La filmographie de Khoutsiev n’est pas très longue, chaque œuvre étant d’autant plus précieuse. Pluie de juillet, C'était le mois de mai, Le Voile rouge de Paris, Postface et Infinitas, primé deux fois à la Berlinale – tous les opus du réalisateur sont emplis d’une foi sincère dans l’homme et dans son avenir heureux. « Premièrement, je suis fondamentalement contre le sordide, car la vie n’est jamais d’une seule couleur. Deuxièmement, j’estime que l’art doit apporter de l’espoir », affirme le réalisateur.
Les Deux Fedor, 1958. Source : kinopoisk.ru
Encore récemment, Khoutsiev enseignait au VGuIK et étudiait les problèmes du cinéma au sein de l’Union des cinéastes de Russie. Désormais, le réalisateur se consacre pleinement à son nouveau film, Nevechernyaya, qui parle des rencontres entre Léon Tolstoï et Anton Tchekhov. Imaginé il y a très longtemps, ce projet n’a trouvé des financements que récemment. Le réalisateur explique que son nouveau film dévoile le monde intérieur de ses grands écrivains russes, montre leur attitude envers la vie alentour, la société et la question de la mort et de l’immortalité.

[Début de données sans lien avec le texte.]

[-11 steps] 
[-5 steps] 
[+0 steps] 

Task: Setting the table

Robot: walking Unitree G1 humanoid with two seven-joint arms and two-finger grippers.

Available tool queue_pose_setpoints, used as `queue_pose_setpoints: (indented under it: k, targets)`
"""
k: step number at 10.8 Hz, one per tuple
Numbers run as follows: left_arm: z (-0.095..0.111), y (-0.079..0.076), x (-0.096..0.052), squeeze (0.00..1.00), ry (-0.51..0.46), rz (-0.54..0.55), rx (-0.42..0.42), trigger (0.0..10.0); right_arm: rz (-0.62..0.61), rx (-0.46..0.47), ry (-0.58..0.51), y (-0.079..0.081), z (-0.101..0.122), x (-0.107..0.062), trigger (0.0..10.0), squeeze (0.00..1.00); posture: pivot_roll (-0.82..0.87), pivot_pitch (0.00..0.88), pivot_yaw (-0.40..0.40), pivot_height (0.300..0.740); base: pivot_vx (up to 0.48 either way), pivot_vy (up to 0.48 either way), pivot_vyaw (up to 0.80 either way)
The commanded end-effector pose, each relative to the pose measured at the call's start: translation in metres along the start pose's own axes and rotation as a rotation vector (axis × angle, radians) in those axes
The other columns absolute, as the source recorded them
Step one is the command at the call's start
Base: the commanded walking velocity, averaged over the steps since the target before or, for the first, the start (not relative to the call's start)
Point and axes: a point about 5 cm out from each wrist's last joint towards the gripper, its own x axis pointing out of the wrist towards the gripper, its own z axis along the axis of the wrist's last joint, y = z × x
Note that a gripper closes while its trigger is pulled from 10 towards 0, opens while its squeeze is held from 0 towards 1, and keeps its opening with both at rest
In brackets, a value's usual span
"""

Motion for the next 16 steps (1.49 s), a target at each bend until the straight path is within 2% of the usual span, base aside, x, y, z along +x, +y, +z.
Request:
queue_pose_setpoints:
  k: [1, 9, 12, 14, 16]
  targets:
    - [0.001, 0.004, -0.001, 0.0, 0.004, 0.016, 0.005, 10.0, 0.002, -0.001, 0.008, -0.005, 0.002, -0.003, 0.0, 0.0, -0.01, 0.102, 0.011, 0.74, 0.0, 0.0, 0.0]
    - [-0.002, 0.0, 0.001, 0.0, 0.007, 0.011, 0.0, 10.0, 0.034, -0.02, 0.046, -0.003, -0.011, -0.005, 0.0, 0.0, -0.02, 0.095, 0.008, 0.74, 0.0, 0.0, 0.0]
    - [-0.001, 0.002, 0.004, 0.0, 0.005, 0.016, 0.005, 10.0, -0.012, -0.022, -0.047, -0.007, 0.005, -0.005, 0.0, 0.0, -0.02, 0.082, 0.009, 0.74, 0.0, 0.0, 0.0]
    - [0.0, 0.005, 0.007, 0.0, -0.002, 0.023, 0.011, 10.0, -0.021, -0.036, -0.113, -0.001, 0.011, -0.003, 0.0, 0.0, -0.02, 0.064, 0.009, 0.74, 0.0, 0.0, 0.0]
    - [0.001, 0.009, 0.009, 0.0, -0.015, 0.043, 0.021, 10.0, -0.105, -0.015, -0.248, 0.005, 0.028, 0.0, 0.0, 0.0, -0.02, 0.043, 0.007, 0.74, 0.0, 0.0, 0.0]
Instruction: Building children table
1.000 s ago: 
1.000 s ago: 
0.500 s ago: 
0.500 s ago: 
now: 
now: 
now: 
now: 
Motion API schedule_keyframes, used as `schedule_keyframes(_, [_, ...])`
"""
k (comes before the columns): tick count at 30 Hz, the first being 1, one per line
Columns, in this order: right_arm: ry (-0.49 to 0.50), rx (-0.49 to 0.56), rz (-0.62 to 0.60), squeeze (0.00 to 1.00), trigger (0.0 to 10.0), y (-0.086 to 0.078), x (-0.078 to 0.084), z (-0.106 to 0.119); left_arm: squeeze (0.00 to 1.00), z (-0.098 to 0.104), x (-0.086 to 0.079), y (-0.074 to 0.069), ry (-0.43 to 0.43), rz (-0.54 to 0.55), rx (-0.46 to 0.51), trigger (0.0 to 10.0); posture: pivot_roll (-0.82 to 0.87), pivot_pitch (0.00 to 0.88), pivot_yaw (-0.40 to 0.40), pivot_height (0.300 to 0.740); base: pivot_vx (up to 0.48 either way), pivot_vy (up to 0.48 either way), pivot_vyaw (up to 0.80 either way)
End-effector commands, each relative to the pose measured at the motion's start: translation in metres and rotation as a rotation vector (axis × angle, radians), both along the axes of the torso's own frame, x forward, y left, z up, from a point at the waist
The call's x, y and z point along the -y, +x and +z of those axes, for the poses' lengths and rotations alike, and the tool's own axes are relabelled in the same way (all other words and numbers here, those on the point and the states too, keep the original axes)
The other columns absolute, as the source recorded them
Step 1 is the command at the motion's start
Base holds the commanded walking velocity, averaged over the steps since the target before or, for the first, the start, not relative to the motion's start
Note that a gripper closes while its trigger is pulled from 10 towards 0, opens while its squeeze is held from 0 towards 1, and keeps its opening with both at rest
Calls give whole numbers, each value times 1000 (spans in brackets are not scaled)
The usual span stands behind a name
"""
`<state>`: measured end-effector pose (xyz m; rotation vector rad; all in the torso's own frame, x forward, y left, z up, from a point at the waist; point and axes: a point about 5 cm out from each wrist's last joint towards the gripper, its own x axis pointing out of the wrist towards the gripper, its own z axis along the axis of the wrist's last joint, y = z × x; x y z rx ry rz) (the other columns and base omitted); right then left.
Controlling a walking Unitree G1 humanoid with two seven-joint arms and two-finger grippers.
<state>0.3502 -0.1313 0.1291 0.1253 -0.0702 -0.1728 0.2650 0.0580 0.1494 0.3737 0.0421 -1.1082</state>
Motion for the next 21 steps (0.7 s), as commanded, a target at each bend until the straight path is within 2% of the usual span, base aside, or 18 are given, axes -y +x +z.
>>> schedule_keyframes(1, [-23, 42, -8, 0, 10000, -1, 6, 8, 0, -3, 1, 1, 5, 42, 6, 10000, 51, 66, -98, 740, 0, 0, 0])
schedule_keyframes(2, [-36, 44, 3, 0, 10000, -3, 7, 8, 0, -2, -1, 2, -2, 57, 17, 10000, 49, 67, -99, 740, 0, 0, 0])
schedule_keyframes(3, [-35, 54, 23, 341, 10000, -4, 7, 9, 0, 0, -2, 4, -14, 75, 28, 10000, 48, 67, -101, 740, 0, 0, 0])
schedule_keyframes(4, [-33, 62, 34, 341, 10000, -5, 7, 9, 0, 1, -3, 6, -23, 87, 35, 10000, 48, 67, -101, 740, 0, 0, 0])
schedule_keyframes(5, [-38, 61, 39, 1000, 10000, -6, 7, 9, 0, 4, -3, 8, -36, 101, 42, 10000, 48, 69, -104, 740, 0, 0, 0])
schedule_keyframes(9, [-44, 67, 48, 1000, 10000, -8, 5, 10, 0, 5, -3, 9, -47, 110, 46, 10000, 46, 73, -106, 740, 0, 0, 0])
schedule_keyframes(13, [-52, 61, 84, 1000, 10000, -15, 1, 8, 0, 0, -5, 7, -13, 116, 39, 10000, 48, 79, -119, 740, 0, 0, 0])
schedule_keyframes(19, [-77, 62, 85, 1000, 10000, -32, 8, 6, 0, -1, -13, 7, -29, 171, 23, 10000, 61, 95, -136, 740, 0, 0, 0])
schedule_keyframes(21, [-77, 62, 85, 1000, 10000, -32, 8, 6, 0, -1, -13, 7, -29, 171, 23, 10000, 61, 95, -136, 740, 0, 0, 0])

Outre ses œuvres majeures, la rétrospective de Marlen Khoutsiev au festival de Locarno comprend un documentaire de Piotr Chepotinnik consacré à la création de Nevechernyaya. D’après Chepotinnik, ce « film – observation » permettra de comprendre ce que ressent Marlen Khoutsiev en réalisant ce nouveau film et les liens qui l’unissent à son œuvre antérieure.